• _What the task requires_
Which of the lines below hold the word "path"? Pull each of them out.

Records from a dataset:
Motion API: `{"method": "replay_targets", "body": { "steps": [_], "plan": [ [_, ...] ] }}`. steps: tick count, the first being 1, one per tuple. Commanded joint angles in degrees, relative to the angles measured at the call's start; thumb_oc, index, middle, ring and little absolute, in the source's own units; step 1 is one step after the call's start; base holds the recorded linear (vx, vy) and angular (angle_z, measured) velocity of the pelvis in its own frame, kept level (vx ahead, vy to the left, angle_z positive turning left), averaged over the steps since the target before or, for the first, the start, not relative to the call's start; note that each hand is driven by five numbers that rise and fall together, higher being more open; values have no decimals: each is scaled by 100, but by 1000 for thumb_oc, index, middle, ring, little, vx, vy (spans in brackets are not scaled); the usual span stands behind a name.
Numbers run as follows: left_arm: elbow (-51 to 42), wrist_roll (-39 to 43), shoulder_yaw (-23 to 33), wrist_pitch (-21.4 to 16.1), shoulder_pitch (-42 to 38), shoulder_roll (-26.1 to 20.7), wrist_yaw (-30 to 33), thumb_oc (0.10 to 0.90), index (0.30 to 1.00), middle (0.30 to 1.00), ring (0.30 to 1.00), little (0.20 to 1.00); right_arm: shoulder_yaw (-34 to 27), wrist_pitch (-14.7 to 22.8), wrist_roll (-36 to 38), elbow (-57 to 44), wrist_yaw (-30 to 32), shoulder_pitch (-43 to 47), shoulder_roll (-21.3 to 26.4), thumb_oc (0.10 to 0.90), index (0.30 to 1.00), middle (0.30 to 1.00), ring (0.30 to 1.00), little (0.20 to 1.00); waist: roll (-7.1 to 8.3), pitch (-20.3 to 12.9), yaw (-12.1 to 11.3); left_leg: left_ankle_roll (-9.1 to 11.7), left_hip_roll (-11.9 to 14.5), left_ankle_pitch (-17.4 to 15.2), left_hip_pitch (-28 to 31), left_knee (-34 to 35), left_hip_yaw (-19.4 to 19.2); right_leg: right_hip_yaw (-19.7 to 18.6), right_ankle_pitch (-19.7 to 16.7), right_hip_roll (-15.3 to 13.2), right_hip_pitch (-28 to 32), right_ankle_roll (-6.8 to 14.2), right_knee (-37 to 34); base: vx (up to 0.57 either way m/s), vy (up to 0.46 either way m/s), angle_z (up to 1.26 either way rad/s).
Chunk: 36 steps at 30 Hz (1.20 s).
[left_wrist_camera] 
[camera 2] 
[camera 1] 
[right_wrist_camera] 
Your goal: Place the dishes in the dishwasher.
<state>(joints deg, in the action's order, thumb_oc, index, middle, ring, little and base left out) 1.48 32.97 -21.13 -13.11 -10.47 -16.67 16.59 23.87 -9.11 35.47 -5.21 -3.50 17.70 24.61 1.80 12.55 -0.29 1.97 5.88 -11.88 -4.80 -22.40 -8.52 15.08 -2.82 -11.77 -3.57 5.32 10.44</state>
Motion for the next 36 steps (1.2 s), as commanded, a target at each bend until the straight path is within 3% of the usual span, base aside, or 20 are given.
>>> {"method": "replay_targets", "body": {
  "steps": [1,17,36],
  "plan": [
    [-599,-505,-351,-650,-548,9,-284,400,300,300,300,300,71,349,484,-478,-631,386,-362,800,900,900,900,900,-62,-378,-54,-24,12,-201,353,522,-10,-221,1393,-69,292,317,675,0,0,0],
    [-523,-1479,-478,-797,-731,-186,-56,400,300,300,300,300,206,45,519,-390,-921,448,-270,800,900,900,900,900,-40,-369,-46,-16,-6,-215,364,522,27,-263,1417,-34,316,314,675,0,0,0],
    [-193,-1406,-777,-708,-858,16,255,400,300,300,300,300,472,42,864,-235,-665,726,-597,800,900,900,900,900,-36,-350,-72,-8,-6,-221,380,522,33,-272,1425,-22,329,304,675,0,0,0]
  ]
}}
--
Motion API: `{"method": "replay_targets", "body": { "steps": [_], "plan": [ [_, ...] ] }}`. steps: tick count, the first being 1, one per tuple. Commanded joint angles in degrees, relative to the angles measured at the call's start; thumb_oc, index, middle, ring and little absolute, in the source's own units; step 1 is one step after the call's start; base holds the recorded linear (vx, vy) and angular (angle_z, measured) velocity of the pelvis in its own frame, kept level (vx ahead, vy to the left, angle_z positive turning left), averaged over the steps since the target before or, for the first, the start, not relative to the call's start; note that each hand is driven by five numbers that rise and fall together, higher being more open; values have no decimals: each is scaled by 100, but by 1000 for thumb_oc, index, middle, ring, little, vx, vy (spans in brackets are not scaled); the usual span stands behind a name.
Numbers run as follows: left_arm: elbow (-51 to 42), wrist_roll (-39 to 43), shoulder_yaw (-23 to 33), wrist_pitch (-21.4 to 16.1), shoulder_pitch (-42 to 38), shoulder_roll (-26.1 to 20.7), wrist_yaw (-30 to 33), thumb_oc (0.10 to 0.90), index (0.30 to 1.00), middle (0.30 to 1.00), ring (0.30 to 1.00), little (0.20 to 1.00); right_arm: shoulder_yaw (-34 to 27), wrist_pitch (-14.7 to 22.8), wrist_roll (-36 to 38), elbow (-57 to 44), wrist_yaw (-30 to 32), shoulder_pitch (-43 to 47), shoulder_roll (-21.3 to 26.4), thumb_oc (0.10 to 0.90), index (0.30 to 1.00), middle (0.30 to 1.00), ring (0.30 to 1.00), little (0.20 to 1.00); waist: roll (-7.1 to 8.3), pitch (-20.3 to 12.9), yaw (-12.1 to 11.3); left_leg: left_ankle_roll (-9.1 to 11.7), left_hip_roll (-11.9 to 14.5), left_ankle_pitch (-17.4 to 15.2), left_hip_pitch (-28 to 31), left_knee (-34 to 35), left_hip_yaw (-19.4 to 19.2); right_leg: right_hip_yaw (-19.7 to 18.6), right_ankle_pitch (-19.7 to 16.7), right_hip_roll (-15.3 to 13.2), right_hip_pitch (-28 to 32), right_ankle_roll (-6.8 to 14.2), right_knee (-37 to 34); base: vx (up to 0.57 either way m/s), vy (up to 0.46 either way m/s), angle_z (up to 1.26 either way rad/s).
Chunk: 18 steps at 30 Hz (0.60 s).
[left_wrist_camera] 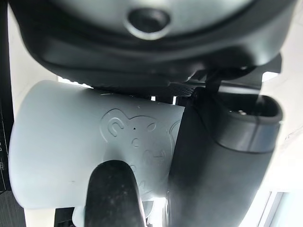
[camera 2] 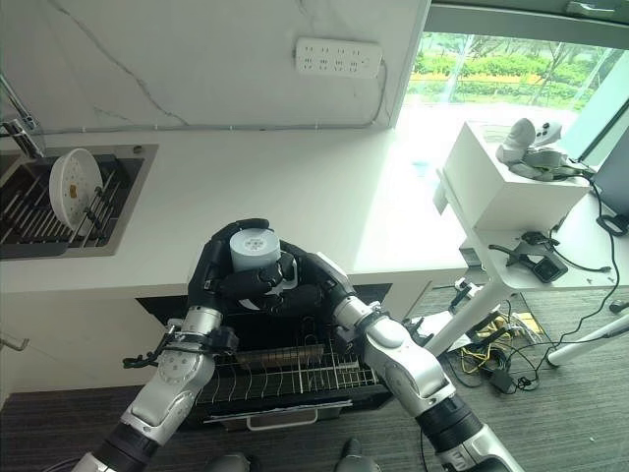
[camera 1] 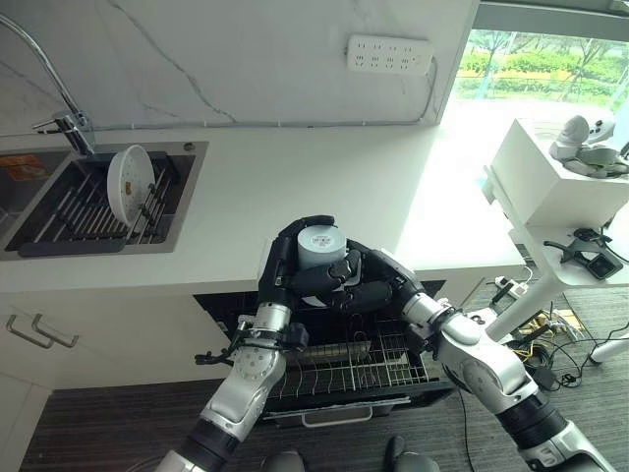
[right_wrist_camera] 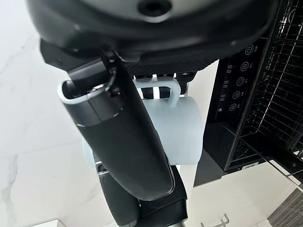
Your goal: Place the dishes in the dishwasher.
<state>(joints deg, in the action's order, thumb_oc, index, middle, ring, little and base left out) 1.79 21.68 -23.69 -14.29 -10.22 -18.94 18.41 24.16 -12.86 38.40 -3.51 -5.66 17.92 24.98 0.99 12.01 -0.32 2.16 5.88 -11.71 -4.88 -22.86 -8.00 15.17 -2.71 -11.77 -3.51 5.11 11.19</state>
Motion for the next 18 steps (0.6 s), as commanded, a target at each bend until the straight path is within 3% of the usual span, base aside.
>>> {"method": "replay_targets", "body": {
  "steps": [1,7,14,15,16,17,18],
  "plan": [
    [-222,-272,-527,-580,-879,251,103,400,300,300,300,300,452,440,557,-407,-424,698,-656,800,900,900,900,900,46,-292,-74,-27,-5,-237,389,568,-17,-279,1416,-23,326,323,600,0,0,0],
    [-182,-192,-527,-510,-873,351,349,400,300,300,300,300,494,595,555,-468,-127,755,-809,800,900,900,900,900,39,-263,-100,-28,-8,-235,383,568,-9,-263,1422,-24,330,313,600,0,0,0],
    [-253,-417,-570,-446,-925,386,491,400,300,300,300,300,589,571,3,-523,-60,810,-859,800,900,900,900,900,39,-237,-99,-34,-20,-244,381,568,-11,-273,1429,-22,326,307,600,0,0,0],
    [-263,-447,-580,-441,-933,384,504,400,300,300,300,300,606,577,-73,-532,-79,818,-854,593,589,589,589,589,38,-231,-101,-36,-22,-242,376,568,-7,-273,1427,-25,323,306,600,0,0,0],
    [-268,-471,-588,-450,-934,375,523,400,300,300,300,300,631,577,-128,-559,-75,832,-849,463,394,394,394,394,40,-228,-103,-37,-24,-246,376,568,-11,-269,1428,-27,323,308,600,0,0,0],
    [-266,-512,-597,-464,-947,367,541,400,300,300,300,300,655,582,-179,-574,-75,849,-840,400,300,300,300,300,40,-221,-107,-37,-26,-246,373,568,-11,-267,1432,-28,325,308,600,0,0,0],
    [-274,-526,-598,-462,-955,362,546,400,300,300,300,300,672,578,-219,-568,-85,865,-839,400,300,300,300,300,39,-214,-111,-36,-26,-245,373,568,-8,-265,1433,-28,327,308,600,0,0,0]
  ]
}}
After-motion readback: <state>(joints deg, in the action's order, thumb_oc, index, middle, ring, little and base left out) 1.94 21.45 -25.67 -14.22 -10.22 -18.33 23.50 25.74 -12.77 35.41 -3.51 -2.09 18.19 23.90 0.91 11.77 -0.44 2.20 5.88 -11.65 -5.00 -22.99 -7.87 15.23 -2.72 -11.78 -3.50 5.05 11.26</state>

• _Task solution_
Motion for the next 36 steps (1.2 s), as commanded, a target at each bend until the straight path is within 3% of the usual span, base aside, or 20 are given.
Motion for the next 18 steps (0.6 s), as commanded, a target at each bend until the straight path is within 3% of the usual span, base aside.

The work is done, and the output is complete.